[Source data]
>>>>

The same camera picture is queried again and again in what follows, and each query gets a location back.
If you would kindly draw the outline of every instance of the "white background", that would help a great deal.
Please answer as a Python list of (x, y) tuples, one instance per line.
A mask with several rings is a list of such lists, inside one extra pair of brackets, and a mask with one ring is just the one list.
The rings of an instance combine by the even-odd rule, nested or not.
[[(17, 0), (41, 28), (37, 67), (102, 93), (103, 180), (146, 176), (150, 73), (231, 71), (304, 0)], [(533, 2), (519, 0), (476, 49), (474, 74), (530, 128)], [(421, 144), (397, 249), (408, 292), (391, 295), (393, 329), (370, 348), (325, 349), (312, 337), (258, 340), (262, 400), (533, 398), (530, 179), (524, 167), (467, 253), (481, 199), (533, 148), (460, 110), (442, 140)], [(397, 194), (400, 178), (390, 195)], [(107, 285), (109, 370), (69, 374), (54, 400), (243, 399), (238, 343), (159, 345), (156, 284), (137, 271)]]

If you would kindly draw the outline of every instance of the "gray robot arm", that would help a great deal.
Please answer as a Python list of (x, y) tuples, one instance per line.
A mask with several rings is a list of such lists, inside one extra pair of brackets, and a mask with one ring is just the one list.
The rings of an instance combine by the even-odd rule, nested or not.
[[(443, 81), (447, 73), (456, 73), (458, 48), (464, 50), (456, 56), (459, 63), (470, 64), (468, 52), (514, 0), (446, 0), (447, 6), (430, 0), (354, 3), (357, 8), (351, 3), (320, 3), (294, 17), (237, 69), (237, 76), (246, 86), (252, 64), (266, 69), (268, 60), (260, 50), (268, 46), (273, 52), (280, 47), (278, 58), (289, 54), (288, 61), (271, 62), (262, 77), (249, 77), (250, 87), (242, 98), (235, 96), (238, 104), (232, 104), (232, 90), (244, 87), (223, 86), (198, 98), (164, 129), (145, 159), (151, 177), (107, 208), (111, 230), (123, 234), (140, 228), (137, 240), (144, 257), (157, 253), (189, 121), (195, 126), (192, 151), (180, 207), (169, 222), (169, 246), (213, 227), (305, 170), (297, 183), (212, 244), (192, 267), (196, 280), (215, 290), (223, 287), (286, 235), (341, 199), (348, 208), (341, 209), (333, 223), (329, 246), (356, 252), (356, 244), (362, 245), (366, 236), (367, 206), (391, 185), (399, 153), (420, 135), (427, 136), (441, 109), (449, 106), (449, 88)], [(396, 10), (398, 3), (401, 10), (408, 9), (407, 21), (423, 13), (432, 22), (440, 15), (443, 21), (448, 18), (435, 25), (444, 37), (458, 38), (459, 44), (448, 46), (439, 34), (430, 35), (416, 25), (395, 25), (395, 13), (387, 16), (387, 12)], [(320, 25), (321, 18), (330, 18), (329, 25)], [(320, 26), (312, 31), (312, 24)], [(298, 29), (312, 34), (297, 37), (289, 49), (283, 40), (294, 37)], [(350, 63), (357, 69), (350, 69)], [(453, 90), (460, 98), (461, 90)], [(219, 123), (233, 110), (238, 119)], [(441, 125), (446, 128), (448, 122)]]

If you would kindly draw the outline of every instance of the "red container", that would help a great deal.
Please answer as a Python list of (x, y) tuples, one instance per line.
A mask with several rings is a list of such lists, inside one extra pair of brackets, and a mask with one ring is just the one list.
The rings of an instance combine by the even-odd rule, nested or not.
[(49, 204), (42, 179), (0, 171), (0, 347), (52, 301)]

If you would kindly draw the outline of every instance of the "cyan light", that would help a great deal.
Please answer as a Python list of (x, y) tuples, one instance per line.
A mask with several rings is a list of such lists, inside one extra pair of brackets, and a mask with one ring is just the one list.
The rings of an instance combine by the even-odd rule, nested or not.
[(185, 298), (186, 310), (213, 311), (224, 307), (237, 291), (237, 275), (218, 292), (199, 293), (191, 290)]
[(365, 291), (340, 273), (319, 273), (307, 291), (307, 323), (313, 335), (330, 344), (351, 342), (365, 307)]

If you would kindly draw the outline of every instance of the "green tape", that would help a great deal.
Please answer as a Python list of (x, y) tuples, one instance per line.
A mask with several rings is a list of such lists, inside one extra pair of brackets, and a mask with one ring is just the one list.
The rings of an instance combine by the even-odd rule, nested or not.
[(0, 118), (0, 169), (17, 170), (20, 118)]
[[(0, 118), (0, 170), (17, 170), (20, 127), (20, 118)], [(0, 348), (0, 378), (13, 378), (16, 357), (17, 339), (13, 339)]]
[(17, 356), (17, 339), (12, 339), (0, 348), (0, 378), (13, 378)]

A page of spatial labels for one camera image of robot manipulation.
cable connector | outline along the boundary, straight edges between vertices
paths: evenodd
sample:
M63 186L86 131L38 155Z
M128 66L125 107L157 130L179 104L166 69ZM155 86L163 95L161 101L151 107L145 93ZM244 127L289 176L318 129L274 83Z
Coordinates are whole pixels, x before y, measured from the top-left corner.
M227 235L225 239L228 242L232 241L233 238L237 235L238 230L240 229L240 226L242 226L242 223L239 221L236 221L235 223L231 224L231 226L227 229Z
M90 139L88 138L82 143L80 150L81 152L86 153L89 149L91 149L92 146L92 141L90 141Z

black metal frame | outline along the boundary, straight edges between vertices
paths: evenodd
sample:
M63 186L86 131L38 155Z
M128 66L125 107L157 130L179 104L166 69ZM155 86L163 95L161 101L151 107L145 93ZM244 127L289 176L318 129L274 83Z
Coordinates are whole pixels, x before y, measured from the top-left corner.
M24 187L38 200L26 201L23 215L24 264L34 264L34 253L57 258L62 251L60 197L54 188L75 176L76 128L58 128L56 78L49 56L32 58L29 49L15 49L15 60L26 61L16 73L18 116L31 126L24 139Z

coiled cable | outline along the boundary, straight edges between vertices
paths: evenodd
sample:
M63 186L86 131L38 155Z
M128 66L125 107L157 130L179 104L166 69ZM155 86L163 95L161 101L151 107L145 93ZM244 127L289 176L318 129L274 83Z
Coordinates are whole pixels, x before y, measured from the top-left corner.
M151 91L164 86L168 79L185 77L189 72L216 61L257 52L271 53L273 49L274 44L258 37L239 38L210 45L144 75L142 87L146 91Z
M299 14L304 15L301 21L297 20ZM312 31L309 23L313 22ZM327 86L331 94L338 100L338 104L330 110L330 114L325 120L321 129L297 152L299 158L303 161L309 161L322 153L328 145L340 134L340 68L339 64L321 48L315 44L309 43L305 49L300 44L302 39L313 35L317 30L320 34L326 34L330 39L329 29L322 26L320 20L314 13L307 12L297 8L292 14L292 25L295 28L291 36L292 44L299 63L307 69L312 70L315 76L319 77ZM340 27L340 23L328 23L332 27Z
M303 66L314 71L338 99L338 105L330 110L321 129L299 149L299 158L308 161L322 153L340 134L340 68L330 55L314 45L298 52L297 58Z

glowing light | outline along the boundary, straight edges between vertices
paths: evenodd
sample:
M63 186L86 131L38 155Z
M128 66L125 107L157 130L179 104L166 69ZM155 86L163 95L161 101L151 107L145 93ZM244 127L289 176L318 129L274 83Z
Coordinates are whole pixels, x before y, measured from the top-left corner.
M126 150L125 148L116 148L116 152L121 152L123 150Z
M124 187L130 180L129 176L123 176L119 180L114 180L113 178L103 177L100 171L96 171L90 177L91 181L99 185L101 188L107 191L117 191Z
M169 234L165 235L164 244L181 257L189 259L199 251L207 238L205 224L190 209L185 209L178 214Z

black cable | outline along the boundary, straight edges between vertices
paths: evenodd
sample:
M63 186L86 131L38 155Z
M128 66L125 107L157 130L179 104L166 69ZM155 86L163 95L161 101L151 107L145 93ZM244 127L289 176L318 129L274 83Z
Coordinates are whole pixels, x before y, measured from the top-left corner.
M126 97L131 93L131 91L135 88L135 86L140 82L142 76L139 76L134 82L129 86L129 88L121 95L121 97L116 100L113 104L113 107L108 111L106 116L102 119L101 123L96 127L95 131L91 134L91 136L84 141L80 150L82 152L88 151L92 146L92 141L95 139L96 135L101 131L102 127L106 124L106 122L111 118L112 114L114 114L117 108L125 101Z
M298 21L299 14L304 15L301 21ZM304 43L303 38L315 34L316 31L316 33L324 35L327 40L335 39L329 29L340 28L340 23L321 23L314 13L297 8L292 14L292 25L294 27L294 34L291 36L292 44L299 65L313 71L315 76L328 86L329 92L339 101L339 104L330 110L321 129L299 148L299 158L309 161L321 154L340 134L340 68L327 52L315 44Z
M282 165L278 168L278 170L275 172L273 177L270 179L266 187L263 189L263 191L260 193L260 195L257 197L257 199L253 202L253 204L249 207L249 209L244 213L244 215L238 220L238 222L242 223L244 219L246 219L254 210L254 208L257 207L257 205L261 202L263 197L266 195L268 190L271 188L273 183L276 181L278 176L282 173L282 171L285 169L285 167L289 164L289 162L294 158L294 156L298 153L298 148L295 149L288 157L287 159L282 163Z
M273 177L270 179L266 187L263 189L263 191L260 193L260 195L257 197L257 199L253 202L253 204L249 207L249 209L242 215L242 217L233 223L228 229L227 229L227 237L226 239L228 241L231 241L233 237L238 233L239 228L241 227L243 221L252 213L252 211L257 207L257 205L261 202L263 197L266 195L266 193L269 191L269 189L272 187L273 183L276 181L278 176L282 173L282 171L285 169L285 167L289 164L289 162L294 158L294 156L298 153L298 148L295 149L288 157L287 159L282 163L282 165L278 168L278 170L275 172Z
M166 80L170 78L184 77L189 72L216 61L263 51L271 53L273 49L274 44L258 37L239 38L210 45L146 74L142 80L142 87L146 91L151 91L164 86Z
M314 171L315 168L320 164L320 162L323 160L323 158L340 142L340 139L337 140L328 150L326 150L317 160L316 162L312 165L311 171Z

<<<<

Each line in the records above that contains the word "help" must be copied.

If you would kindly draw the outline of every instance of the "white background", that would help a great deal.
If you would kindly draw the outline of every instance of the "gray robot arm", that would help a great deal.
If you would kindly draw the outline of every instance of the "red container", that would help a great deal.
If you would kindly draw the outline of every instance of the "cyan light", that would help a great deal.
If you would kindly draw the outline of every instance of the "green tape", that would help a great deal.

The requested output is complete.